Sigh

For all the progress I think I sometimes make… I sure can be a fuck-up. It’s like I habitually destroy the things I love most. Things that I think are funny or prudent just aren’t. I want so badly to just “turn over a new leaf” and pretend that I’m not such an asshole. Thing about leaves, though, is that nobody gives a flying fuck about the history of one leaf or another. When you’ve got a track record for doing something, it’s hard for anybody to believe you when you say it won’t happen again. But it won’t. It won’t happen again. I’m not the person I made myself out to be, and I’m gonna prove it.

I’m sorry. I’m so sorry.

I would do anything, anything in the world, for her smile.

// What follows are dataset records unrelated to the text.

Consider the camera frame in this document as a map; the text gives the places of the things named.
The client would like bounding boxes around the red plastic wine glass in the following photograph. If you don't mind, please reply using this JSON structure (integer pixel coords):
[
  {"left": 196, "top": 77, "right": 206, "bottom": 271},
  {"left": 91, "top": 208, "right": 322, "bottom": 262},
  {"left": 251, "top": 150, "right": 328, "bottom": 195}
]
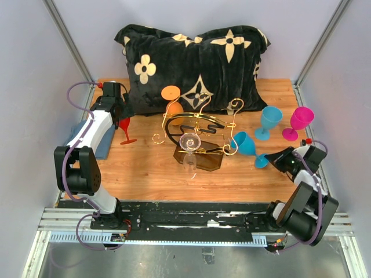
[{"left": 119, "top": 118, "right": 137, "bottom": 145}]

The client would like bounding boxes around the blue wine glass front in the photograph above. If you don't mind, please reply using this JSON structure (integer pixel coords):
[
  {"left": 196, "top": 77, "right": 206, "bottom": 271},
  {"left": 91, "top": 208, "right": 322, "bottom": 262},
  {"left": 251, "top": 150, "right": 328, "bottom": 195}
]
[{"left": 230, "top": 131, "right": 268, "bottom": 169}]

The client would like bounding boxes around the blue wine glass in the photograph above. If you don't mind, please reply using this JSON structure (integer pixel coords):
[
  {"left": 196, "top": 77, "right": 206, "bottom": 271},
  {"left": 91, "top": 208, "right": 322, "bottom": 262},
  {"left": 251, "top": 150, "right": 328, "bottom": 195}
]
[
  {"left": 230, "top": 131, "right": 268, "bottom": 169},
  {"left": 254, "top": 106, "right": 283, "bottom": 141}
]

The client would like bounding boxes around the magenta plastic wine glass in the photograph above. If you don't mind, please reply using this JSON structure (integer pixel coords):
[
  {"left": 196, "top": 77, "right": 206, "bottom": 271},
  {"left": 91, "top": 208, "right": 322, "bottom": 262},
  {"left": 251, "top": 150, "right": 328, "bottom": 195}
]
[{"left": 282, "top": 107, "right": 315, "bottom": 141}]

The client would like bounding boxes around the blue cloth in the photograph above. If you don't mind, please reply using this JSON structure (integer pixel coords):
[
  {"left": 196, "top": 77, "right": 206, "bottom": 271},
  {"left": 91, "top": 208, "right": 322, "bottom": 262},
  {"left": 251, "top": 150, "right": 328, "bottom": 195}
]
[{"left": 64, "top": 120, "right": 115, "bottom": 160}]

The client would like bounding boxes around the orange plastic wine glass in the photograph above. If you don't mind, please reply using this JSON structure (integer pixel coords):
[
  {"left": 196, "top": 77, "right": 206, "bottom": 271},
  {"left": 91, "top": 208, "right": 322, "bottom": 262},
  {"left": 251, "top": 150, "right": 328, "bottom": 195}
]
[{"left": 161, "top": 85, "right": 184, "bottom": 127}]

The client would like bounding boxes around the clear glass wine glass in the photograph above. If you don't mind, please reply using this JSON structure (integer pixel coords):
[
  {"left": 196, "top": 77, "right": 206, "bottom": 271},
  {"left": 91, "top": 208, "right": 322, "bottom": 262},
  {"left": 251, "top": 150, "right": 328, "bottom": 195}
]
[{"left": 179, "top": 133, "right": 201, "bottom": 180}]

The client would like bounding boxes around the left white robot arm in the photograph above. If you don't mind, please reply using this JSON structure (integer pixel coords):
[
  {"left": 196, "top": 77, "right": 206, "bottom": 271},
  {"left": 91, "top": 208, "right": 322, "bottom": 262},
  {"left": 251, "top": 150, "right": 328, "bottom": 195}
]
[{"left": 54, "top": 82, "right": 133, "bottom": 229}]

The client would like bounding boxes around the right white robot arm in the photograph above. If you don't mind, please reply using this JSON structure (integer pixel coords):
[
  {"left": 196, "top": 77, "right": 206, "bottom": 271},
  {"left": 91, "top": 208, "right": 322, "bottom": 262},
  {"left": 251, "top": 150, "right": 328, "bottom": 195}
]
[{"left": 262, "top": 144, "right": 339, "bottom": 246}]

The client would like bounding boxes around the black floral pillow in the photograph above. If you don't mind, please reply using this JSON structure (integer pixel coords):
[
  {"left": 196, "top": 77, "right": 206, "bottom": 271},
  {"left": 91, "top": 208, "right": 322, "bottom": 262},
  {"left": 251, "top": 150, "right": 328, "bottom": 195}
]
[{"left": 115, "top": 24, "right": 270, "bottom": 115}]

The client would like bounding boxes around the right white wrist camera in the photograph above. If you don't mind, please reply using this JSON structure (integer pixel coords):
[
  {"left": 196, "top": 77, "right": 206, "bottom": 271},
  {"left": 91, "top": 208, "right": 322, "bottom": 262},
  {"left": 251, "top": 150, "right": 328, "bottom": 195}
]
[{"left": 292, "top": 138, "right": 314, "bottom": 162}]

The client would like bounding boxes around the gold wire glass rack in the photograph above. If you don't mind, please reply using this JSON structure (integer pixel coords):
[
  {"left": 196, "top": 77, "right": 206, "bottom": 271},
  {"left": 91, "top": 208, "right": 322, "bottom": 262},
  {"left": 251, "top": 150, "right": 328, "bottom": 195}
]
[{"left": 152, "top": 92, "right": 244, "bottom": 172}]

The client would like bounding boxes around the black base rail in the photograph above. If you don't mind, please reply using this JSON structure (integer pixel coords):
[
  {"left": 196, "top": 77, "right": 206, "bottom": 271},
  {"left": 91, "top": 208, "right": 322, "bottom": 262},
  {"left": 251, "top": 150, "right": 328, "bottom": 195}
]
[{"left": 43, "top": 199, "right": 348, "bottom": 247}]

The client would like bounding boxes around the left aluminium frame post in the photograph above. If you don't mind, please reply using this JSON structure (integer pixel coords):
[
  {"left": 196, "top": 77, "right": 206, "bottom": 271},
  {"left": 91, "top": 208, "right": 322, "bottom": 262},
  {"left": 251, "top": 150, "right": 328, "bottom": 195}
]
[{"left": 42, "top": 0, "right": 93, "bottom": 82}]

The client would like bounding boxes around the aluminium frame post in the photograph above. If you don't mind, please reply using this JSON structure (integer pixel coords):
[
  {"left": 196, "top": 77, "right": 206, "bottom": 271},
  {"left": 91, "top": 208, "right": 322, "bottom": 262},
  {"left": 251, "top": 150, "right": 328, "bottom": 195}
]
[
  {"left": 293, "top": 0, "right": 352, "bottom": 87},
  {"left": 42, "top": 0, "right": 93, "bottom": 82}
]

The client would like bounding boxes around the right aluminium frame post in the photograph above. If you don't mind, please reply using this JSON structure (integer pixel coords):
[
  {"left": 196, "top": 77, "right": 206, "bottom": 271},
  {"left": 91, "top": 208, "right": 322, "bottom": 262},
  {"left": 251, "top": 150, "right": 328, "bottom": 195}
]
[{"left": 293, "top": 0, "right": 352, "bottom": 87}]

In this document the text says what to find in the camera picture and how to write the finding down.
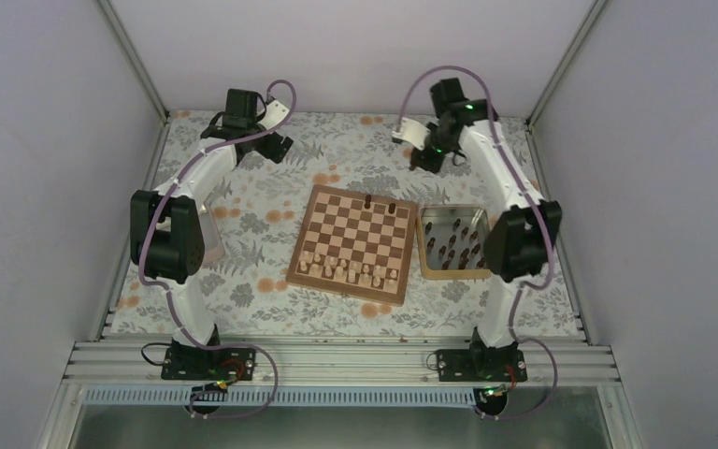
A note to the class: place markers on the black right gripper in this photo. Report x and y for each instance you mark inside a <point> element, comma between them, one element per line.
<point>432,165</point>

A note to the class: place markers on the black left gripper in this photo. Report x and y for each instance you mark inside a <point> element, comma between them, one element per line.
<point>269,150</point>

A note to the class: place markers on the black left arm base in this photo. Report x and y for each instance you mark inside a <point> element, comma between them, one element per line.
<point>189,363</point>

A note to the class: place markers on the metal tin under left arm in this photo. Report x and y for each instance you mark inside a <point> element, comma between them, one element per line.
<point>214,249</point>

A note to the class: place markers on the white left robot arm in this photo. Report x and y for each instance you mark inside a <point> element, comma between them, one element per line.
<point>167,242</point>

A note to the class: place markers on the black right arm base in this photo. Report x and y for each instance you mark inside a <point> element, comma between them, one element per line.
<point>481,365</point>

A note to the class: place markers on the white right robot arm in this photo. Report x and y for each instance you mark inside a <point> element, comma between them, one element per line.
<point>520,244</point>

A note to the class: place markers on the floral table mat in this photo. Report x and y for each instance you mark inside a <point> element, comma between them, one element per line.
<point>259,207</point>

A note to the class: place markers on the yellow metal tin box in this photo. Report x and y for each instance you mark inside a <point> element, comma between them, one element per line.
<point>452,242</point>

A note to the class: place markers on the wooden chessboard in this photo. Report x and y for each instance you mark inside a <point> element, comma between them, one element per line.
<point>347,236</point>

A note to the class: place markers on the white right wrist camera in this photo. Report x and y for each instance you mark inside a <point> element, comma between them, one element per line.
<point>411,132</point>

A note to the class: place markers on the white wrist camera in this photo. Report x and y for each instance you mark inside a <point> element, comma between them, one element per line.
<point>275,113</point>
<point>411,132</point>

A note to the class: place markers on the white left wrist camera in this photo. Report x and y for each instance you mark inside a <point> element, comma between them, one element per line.
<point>275,113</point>

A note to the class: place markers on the aluminium rail frame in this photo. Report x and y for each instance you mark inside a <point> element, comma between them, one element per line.
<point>343,362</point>

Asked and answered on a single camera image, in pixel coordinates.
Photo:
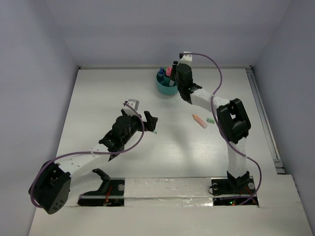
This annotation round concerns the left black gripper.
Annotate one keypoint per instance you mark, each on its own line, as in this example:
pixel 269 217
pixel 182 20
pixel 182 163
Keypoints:
pixel 150 121

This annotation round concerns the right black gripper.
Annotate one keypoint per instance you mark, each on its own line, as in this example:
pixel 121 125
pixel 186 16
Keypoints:
pixel 174 70

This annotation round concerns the blue cap white pen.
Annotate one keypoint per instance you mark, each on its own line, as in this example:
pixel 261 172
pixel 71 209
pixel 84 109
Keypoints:
pixel 161 73

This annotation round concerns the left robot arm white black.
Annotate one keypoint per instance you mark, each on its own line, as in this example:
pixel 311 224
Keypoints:
pixel 51 187

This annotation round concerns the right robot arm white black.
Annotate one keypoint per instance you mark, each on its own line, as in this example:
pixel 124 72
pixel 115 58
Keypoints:
pixel 232 120

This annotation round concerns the pink topped centre tube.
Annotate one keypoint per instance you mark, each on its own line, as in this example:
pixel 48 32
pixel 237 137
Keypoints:
pixel 168 72

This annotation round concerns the teal round organizer container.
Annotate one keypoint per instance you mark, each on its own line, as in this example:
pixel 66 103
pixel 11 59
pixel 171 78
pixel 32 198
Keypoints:
pixel 164 88

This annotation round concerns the orange tip pink highlighter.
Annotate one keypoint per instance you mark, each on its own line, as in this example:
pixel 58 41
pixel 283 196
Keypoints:
pixel 199 121

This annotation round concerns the green highlighter cap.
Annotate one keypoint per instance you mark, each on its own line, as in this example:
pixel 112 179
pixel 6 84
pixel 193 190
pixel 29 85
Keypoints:
pixel 210 120

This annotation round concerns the foil covered front board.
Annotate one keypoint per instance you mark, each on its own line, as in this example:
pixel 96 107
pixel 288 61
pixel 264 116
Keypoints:
pixel 168 192

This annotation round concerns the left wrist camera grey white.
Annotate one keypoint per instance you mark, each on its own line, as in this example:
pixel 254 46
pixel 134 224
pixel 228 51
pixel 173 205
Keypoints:
pixel 130 106

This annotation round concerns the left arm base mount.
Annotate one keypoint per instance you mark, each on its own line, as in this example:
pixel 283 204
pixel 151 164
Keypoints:
pixel 109 194

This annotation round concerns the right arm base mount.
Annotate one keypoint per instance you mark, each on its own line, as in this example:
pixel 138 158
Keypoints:
pixel 225 195

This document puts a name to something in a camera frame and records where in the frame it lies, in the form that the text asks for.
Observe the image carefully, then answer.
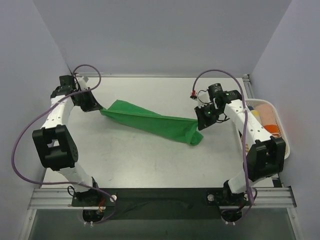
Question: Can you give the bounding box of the aluminium front frame rail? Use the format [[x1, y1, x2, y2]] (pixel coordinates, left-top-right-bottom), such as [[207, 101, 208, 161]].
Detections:
[[28, 187, 297, 210]]

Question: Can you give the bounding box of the yellow cream towel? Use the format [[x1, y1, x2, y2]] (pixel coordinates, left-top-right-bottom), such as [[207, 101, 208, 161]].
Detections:
[[250, 109, 262, 124]]

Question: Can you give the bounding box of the peach orange rolled towel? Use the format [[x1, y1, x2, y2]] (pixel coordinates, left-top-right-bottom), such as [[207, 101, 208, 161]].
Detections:
[[255, 104, 279, 138]]

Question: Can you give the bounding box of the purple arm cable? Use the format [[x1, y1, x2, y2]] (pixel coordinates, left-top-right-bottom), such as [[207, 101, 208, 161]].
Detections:
[[11, 64, 118, 223], [189, 69, 258, 224]]

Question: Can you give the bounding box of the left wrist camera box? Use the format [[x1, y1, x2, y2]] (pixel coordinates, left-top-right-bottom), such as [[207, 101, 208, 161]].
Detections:
[[75, 75, 89, 84]]

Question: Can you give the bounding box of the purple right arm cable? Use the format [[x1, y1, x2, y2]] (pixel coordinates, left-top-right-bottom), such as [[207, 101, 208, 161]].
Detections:
[[189, 69, 258, 224]]

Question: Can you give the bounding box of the black base mat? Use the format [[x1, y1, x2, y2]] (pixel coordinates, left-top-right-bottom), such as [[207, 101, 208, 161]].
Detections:
[[72, 187, 251, 221]]

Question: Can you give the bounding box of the green cloth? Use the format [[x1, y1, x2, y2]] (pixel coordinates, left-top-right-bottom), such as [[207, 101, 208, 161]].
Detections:
[[100, 99, 204, 146]]

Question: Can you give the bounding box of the white perforated plastic basket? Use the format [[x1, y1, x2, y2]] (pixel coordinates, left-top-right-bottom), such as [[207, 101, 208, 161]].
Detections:
[[245, 98, 291, 160]]

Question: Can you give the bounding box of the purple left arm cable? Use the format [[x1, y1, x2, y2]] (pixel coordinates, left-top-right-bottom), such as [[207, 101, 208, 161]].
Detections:
[[11, 64, 118, 223]]

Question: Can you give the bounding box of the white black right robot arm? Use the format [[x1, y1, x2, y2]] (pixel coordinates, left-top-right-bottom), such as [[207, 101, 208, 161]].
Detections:
[[193, 90, 286, 205]]

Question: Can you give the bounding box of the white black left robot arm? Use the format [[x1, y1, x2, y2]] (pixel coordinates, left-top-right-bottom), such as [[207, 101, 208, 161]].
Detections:
[[32, 75, 103, 206]]

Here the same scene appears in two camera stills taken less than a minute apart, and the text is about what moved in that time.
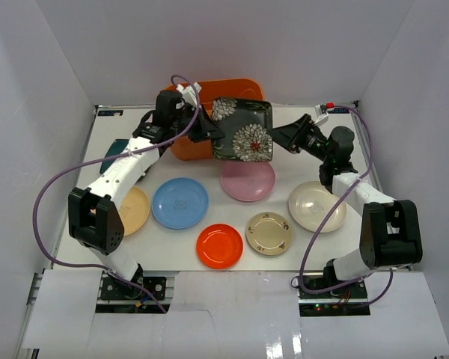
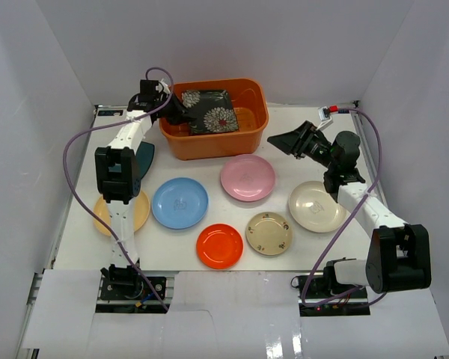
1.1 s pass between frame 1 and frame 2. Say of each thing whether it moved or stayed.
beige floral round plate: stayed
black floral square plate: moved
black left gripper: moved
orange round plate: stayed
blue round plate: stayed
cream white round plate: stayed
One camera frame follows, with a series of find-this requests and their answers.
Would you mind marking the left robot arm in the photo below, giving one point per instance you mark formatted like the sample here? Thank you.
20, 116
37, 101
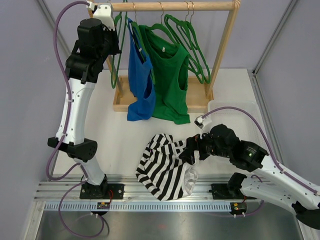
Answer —
94, 44

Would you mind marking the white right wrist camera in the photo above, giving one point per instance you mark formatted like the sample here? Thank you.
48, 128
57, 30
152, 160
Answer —
204, 123

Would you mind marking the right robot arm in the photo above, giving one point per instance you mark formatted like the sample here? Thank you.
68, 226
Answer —
288, 191

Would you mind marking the white plastic basket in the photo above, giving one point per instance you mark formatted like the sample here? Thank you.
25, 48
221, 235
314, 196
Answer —
243, 126

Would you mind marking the white slotted cable duct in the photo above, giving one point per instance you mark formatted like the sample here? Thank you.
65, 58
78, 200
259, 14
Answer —
140, 206

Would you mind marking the zebra striped tank top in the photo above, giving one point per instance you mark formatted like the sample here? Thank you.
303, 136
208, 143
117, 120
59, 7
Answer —
162, 172

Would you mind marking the empty green hanger front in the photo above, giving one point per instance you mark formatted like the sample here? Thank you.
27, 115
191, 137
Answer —
171, 24

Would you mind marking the empty green hanger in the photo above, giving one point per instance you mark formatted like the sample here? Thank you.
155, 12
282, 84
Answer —
171, 24
197, 61

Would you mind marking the blue tank top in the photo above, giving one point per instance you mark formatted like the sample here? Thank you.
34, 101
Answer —
140, 79

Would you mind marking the empty green hanger rear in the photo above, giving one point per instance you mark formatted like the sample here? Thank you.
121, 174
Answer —
197, 61

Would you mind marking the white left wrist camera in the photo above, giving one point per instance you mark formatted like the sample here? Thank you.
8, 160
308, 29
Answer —
102, 12

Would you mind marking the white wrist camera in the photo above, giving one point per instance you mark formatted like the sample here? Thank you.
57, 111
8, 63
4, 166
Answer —
102, 12
204, 123

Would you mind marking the green hanger under blue top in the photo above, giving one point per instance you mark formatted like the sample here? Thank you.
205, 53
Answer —
139, 41

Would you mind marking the green hanger with metal hook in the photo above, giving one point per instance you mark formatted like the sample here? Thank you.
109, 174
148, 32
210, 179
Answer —
120, 22

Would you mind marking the green tank top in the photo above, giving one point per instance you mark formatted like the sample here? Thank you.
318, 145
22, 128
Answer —
170, 66

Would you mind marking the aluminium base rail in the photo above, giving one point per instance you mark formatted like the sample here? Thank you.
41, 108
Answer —
117, 188

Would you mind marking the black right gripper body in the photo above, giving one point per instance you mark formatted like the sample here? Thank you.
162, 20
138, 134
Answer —
204, 145

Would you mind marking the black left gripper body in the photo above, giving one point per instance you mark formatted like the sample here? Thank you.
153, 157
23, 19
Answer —
110, 46

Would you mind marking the wooden clothes rack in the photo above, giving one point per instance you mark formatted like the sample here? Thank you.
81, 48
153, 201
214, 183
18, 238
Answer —
198, 95

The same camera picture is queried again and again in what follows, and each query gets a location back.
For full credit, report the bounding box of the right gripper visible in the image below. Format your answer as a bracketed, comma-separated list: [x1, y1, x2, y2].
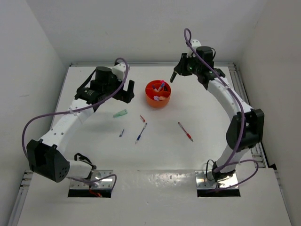
[174, 52, 201, 76]

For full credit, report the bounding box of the red pen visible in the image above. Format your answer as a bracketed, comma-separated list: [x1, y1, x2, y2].
[178, 122, 193, 142]

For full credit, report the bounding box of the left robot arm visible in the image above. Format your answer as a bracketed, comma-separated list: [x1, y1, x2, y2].
[26, 63, 135, 183]

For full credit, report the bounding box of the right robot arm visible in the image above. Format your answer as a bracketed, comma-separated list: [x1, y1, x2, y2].
[170, 46, 264, 181]

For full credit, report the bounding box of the blue capped pen in container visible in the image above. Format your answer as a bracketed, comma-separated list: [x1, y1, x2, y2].
[157, 84, 164, 92]

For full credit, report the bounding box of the orange round container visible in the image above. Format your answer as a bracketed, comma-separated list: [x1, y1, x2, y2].
[145, 80, 172, 108]

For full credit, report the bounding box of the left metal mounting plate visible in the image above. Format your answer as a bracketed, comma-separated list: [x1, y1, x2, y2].
[69, 170, 115, 190]

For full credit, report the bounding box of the metal mounting plate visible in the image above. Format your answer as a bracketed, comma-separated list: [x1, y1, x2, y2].
[195, 169, 239, 190]
[69, 170, 115, 190]

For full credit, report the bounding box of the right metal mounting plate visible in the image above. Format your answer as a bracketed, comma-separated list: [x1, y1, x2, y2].
[195, 169, 239, 190]

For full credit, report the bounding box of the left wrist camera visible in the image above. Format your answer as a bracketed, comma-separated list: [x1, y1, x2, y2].
[111, 63, 130, 81]

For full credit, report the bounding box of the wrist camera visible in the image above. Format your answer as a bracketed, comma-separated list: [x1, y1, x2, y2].
[187, 39, 202, 57]
[111, 63, 130, 81]

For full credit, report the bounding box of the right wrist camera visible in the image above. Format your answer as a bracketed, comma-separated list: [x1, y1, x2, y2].
[187, 39, 202, 57]

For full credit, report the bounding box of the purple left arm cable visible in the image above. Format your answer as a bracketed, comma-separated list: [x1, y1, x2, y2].
[22, 57, 130, 189]

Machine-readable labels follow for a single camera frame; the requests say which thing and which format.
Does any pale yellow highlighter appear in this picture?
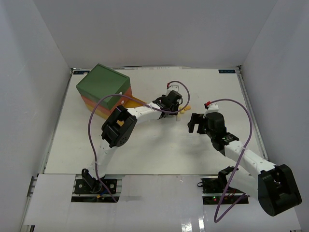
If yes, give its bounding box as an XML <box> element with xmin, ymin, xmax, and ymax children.
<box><xmin>176</xmin><ymin>113</ymin><xmax>181</xmax><ymax>121</ymax></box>

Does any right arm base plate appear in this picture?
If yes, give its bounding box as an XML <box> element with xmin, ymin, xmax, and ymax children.
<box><xmin>197</xmin><ymin>177</ymin><xmax>243</xmax><ymax>205</ymax></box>

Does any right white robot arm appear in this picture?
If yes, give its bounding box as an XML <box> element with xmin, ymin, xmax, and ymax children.
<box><xmin>188</xmin><ymin>112</ymin><xmax>302</xmax><ymax>217</ymax></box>

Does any green drawer storage box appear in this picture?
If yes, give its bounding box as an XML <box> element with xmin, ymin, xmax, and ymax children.
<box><xmin>76</xmin><ymin>64</ymin><xmax>132</xmax><ymax>110</ymax></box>

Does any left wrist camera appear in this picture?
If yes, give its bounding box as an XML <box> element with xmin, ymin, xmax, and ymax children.
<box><xmin>166</xmin><ymin>83</ymin><xmax>179</xmax><ymax>95</ymax></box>

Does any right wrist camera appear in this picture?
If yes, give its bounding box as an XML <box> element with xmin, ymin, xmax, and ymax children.
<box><xmin>203</xmin><ymin>101</ymin><xmax>219</xmax><ymax>118</ymax></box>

Even if that means going away… If that’s what it would take to make her happy, and give her a life she actually wants and deserves, I’d do it. Times like this, I feel like that’s exactly what I should do. Hers isn’t the only life that would benefit from my absense. It would teach me not to be needy, not to be controlling… It would be a constant, painful reminder of what those kinds of antics can cost me. I don’t want to be without her, but I want more for her to be happy. It’s hard to look at the situation this way, but it’s about as calmly and rationally as I can do it. I need her to be happy… And I will do whatever I can to bring that about. That’s a promise.

I just wanna pull a Dr Manhattan right now… Go to Mars and just hang out there with my thoughts, and my little blue penis. Maybe one day I’ll learn.